The diagrams in accordance with exemplary embodiments of the present invention are intended to illustrate an embodiment if the invention, not necessarily the only embodiment, and are provided as examples which should not be construed to limit other embodiments within the scope of the invention. For instance, heights, widths, and thicknesses may not be to scale and should not be construed to limit the invention to the particular proportions illustrated. Additionally some elements illustrated in the singularity may actually be implemented in a plurality. Further, some element illustrated in the plurality could actually vary in count. Further, some elements illustrated in one form could actually vary in detail. Further yet, specific numerical data values (such as specific quantities, numbers, categories, etc.) or other specific information should be interpreted as illustrative for discussing exemplary embodiments. Such specific information is not provided to limit the invention.

The above discussion is meant to be illustrative of the principles and various embodiments of the present invention. Numerous variations and modifications will become apparent to those skilled in the art once the above disclosure is fully appreciated. It is intended that the following claims be interpreted to embrace all such variations and modifications.

Claims

1. A method for constructing a membrane lined structure for storing large fluid volumes, comprising:

preparing a structural base;

erecting structural wall sections surrounding and substantially encompassing said structural base;

positioning an inflatable liner inside the wall sections and above the structural base, said liner comprising a base cellular section and a plurality of wall cellular sections joined to the perimeter of the base cellular section, wherein each wall cellular section comprises at least two membranes sealed at all edges and a plurality of substantially horizontal support strips distributed between the membranes, wherein each substantially horizontal support strip comprises at least one opening that allows fluid flow therethrough, forming a plurality of inflatable compartments within the wall cellular sections, wherein the substantially horizontal support strips are adapted to retain the membranes substantially parallel to one another when inflated, thereby increasing the structural integrity of the liner when inflated; and

inflating the liner by: first, at least partially inflating the base cellular section; second, at least partially inflating a first and third wall cellular sections, said first and third wall cellular sections being oriented parallel to each other; third, at least partially inflating a second and fourth wall cellular section, said second and forth wall cellular sections being oriented parallel to each other, and perpendicularly oriented to said first and third wall cellular sections; and fourth, securing the upper edges of each wall cellular section to a surrounding structural wall section.

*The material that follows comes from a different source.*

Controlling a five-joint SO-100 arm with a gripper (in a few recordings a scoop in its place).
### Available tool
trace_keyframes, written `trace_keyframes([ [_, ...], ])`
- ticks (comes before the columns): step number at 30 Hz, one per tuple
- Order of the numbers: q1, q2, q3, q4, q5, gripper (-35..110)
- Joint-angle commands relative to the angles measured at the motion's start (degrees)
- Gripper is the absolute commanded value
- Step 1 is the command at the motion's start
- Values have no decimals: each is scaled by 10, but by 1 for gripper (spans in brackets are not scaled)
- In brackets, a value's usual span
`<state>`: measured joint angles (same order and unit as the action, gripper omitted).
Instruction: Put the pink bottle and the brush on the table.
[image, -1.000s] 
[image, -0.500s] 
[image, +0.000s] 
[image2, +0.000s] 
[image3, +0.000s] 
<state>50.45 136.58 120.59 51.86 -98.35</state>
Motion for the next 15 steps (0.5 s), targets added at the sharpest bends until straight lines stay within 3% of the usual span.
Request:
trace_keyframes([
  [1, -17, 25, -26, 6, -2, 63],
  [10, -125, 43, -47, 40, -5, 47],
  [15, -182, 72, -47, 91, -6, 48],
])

2. The method of claim 1 wherein erecting structural wall sections comprises supporting structurally sufficient, substantially flat sheets of material in a vertical position and joining each to its neighbors in parallel or perpendicular orientation to form a plurality of walls and corners in a substantially rectangular shape.

3. The method of claim 1 wherein erecting structural wall sections comprises stacking interlocking block structures in parallel and perpendicular orientations to form a plurality of walls and corners in a substantially rectangular shape.

4. The method of claim 1 further comprising at least partially deflating one or more of the wall cellular sections prior to inflating said inflatable liner with a fluid.